● **Directions**
If a line in the listing below includes the string "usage", pull it out.
*** Input data Section Begins ***
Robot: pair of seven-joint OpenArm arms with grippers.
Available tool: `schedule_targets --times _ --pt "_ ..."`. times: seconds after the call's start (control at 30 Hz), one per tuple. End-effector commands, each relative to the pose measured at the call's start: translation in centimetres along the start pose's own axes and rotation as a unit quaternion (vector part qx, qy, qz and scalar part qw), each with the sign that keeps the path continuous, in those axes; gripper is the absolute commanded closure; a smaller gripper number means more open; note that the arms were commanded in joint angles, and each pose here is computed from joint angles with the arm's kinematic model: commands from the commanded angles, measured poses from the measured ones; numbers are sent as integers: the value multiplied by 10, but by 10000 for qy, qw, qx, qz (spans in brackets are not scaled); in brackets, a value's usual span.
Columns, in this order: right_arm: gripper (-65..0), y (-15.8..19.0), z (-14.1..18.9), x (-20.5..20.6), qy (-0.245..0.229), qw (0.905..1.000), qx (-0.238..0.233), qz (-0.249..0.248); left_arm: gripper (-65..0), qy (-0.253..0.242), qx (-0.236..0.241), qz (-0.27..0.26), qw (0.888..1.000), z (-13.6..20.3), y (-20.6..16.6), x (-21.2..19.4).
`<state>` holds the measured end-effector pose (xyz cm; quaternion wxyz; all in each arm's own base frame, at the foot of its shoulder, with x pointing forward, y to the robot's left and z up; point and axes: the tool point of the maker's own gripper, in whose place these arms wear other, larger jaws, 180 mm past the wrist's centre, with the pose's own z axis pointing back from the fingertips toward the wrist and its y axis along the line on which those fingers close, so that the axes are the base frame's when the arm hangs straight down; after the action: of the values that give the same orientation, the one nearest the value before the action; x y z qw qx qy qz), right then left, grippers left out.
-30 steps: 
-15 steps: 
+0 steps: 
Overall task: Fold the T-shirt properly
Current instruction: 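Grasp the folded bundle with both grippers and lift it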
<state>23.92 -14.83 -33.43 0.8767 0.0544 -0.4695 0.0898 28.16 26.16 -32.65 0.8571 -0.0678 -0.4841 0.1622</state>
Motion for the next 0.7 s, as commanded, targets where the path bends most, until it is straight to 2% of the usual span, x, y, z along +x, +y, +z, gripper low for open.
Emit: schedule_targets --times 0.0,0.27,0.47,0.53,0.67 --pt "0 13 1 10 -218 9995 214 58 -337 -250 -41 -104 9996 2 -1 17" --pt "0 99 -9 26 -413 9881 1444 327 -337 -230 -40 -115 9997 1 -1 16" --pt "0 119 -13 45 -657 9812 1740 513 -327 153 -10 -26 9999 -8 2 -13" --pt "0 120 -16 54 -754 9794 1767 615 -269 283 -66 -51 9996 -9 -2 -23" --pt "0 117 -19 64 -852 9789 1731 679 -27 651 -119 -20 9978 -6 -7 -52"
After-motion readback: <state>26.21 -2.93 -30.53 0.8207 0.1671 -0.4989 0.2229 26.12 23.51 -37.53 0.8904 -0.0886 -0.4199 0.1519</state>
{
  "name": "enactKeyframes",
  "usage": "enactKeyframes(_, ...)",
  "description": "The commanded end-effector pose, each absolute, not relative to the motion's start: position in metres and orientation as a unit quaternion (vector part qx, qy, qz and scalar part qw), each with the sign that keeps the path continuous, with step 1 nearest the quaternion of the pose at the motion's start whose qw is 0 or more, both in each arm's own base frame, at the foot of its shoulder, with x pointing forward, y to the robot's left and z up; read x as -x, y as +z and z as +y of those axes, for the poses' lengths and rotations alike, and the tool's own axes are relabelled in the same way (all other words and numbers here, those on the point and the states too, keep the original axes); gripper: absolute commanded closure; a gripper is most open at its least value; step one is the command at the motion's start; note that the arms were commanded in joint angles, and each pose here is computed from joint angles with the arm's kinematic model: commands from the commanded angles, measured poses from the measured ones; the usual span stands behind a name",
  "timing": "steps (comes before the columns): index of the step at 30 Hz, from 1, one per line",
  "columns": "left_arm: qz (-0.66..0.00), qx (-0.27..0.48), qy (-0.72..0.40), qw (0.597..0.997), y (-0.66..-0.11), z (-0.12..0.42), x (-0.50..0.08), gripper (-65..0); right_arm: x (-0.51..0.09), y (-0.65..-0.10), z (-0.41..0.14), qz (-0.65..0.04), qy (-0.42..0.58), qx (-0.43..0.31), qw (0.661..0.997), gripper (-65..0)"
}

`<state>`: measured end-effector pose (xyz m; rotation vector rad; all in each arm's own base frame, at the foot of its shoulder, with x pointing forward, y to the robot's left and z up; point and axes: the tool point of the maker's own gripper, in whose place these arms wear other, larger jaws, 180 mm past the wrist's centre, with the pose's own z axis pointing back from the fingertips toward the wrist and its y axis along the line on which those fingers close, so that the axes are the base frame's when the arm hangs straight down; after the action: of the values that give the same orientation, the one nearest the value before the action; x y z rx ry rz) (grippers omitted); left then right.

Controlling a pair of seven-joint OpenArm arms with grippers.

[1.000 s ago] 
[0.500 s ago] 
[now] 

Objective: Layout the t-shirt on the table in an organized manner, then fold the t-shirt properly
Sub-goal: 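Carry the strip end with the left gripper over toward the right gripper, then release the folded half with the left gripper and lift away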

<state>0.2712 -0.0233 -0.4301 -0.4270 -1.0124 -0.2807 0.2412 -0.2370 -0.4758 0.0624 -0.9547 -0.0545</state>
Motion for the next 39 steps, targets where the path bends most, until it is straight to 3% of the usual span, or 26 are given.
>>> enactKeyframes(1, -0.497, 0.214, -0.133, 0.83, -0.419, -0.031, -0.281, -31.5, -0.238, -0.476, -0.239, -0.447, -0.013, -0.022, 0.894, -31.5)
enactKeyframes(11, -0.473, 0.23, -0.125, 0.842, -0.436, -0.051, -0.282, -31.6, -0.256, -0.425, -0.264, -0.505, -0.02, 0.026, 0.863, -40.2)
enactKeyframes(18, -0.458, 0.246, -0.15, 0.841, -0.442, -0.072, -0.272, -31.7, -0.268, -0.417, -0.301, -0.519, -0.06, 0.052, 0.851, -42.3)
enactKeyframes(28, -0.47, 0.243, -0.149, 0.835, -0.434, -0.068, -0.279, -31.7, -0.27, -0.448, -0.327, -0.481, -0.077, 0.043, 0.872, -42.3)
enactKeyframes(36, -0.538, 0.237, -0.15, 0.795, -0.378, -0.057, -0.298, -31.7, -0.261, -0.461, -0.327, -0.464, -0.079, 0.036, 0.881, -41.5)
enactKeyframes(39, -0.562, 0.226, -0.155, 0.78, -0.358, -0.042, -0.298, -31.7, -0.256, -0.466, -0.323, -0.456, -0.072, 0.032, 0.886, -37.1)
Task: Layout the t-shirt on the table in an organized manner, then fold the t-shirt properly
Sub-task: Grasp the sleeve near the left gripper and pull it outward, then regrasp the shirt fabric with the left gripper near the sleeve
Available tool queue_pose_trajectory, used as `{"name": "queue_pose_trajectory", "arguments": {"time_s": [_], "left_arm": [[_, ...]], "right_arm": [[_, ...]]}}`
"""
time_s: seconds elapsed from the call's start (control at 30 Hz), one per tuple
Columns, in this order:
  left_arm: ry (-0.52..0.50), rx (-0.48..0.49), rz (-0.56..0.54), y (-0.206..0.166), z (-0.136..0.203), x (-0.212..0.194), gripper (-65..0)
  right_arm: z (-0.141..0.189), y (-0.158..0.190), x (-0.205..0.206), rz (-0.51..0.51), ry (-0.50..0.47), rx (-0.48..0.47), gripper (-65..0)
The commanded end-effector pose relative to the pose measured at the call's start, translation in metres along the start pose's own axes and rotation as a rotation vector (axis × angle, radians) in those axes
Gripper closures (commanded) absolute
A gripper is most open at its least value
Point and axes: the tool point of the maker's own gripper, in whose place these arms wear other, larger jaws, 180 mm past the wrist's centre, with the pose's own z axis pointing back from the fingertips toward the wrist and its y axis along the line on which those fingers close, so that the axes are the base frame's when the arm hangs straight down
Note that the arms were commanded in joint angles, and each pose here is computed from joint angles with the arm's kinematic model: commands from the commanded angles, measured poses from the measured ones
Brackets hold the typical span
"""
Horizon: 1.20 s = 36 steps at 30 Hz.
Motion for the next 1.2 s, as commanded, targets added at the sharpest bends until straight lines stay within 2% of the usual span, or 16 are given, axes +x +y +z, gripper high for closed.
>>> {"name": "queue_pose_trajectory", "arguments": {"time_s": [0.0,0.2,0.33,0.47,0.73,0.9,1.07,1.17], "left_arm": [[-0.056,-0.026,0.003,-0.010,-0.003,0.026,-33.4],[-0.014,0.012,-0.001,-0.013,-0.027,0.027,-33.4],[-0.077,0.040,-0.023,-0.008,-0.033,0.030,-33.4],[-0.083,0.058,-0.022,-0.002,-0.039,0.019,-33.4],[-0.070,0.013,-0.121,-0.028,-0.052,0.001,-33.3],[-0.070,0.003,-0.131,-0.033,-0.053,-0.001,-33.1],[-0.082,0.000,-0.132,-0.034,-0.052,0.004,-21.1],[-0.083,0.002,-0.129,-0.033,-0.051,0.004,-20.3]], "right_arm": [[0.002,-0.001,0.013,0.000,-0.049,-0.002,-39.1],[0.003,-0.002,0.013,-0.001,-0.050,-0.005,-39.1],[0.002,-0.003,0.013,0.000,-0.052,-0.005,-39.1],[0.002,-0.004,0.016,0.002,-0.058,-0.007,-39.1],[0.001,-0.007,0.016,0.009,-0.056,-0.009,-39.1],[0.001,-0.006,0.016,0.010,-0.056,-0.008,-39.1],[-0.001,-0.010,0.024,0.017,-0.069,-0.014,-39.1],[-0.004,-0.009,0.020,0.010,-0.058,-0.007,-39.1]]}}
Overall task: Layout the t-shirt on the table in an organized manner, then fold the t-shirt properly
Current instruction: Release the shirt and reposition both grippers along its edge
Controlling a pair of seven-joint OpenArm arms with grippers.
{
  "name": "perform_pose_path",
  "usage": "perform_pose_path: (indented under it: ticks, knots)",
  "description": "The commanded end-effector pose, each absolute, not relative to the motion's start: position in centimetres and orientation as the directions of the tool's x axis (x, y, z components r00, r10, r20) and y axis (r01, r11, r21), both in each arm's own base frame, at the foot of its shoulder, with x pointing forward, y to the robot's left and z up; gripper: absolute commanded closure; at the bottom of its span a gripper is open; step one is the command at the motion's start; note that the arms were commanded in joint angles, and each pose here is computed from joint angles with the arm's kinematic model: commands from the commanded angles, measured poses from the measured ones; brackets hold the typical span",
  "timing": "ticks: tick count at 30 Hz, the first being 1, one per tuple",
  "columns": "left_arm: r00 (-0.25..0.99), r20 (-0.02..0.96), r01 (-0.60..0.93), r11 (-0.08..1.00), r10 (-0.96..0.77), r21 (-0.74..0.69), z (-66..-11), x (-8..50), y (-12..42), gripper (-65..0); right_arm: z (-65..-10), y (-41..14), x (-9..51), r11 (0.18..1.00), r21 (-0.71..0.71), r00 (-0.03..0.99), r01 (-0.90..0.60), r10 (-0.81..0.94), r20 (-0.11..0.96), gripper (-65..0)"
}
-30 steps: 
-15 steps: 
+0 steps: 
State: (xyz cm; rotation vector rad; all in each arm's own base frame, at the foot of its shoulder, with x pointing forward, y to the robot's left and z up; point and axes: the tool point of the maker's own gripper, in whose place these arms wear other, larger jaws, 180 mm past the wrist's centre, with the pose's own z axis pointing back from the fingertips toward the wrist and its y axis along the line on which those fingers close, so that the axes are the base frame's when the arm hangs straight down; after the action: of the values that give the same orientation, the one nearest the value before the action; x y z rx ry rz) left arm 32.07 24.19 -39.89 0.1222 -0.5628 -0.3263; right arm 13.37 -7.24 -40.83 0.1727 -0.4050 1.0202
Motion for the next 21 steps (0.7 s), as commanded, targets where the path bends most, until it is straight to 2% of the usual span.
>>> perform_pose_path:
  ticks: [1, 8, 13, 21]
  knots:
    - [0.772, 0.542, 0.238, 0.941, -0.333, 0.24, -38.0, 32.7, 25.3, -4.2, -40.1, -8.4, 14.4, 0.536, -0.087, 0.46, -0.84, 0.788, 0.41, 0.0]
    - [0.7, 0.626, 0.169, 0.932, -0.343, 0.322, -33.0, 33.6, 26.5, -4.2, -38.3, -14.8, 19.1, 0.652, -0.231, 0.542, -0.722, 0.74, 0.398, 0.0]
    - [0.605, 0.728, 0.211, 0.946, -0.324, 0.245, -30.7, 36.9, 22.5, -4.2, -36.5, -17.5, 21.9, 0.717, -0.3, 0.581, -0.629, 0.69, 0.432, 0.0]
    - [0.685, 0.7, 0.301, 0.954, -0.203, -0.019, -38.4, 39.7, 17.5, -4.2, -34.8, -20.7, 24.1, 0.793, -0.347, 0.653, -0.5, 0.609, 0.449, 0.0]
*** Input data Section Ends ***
● **Task response**
  "usage": "enactKeyframes(_, ...)",
  "usage": "perform_pose_path: (indented under it: ticks, knots)",

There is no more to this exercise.